== Your objective ==
Each line from the start of the records through the line containing "Segment every instance of the silver" is to be transcribed exactly, and no other line is to be included.

(Stored entries)
···
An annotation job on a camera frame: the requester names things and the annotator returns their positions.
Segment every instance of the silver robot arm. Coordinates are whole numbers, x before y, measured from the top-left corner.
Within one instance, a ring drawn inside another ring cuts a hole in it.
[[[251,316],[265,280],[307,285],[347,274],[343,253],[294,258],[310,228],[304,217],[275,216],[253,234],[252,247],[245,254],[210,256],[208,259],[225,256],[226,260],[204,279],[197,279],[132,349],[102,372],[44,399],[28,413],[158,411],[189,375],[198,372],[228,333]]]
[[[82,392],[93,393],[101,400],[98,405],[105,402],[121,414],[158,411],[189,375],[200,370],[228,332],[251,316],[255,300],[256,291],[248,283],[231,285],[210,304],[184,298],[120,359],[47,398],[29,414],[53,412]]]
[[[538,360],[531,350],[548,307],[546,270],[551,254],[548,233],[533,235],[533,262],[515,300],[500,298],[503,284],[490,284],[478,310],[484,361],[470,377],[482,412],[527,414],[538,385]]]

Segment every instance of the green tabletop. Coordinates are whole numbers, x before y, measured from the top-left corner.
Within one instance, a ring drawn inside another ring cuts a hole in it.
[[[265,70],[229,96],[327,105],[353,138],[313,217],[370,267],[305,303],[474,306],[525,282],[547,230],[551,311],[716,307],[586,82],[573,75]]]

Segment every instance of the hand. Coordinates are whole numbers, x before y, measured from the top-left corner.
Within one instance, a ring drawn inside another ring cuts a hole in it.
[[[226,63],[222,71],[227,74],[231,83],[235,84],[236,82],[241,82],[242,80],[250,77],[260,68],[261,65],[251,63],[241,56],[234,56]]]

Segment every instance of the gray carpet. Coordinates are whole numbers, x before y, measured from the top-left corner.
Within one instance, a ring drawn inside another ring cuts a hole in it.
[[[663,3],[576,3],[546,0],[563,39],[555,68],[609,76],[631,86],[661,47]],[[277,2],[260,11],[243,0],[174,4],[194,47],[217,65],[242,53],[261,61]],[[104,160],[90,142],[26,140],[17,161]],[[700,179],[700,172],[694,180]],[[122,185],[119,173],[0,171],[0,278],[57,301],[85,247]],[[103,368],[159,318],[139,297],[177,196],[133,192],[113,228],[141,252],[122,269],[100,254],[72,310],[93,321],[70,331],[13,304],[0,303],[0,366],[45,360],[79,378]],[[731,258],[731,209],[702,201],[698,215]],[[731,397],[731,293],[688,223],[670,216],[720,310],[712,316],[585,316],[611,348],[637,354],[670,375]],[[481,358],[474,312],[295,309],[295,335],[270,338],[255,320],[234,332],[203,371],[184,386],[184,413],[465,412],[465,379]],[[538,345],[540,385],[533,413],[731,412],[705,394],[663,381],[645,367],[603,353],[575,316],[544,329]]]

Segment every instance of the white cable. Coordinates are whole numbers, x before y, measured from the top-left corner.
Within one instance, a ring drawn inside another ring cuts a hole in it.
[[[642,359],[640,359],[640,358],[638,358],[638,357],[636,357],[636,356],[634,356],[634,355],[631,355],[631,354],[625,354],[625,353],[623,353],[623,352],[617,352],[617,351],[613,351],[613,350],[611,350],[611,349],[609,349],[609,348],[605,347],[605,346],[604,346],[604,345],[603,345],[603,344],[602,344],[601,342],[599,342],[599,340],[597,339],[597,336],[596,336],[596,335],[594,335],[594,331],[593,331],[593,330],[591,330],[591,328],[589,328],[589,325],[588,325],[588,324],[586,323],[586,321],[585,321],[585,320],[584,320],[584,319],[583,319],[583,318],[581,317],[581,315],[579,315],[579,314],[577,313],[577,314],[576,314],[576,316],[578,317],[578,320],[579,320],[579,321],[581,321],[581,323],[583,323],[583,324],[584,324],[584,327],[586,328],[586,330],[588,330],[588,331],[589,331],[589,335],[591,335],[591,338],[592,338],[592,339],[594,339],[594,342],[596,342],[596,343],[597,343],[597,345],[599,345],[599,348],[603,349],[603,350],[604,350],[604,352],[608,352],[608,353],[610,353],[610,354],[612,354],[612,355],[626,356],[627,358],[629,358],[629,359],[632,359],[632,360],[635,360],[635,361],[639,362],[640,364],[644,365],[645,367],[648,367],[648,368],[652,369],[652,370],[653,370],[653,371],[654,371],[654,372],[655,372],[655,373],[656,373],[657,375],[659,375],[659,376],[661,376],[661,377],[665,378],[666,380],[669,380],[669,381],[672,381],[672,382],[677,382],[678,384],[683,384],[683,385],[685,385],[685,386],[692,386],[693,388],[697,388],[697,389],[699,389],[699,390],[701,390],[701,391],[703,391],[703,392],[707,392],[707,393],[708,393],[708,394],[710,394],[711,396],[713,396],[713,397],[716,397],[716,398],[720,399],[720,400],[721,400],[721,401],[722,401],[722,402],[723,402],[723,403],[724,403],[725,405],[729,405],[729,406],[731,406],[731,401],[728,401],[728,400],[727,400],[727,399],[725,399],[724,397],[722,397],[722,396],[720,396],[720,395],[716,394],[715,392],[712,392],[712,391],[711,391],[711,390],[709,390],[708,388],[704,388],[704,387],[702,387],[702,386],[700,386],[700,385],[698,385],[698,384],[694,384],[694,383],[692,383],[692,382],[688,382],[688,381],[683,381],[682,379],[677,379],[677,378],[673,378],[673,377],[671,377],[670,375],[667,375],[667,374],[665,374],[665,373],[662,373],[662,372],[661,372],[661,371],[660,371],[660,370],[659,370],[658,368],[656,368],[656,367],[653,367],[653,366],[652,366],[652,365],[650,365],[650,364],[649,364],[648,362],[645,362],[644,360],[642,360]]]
···
== Solution ==
An annotation job on a camera frame: the requester names things and the annotator returns their positions.
Segment every instance of the silver robot arm. Coordinates are whole numbers, x before y, measured from the top-left corner.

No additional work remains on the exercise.